Nettoyer une ascension sportive avec des dénivelés sommaires, ou se retirer d’un itinéraire avec une protection douteuse, peut parfois être dangereux. En utilisant rien de plus qu’une simple boucle Prusik, le guide de montagne allemand de l’UIAA Jan Schneider illustre une technique qui peut augmenter considérablement la sécurité lors de la récupération du matériel d’escalade, réduisant considérablement le risque de chute au sol dévastatrice.
Scénario
– une montée sportive avec un ancrage inférieur potentiellement médiocre
– reculer et nettoyer une montée d’une ancre intermédiaire douteuse
Équipement requis
– Prusik court cousu 30–40 cm
– Mousqueton à verrouillage
Problème
– Si l’on démonte le train du bas par simple abaissement, c’est à dire en retirant une dégaine après l’autre, il y a un risque de chute au sol après environ 1/3 de la hauteur en cas de rupture de l’ancrage du bas.
– De plus, si l’ancrage inférieur ou le point de protection intermédiaire où le grimpeur se retourne tombe en panne, une énorme charge est placée sur la dernière protection restante.
Solution
– Créez un autoblocage en attachant un nœud Prussik – ou un nœud Machard – au brin de corde qui traverse les dégaines jusqu’à l’assureur. Connectez la boucle prussik à la boucle d’assurage de votre harnais à l’aide du mousqueton à vis.
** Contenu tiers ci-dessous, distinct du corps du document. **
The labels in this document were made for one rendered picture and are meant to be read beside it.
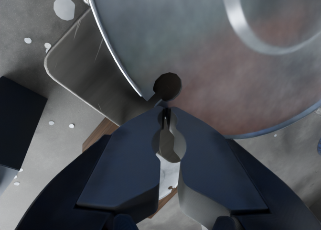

– Lors de la descente pour récupérer les dégaines, relâchez et accompagnez délicatement le nœud prussik le long de la corde.
– La défaillance de l’ancre/protection intermédiaire entraîne une chute du plomb dans le prusik. Cela supprime le tronçon de corde entre le prusik et l’ancre/protection intermédiaire.
– Même si cela se produit dans la partie inférieure la plus critique du parcours, une chute de sol peut être évitée.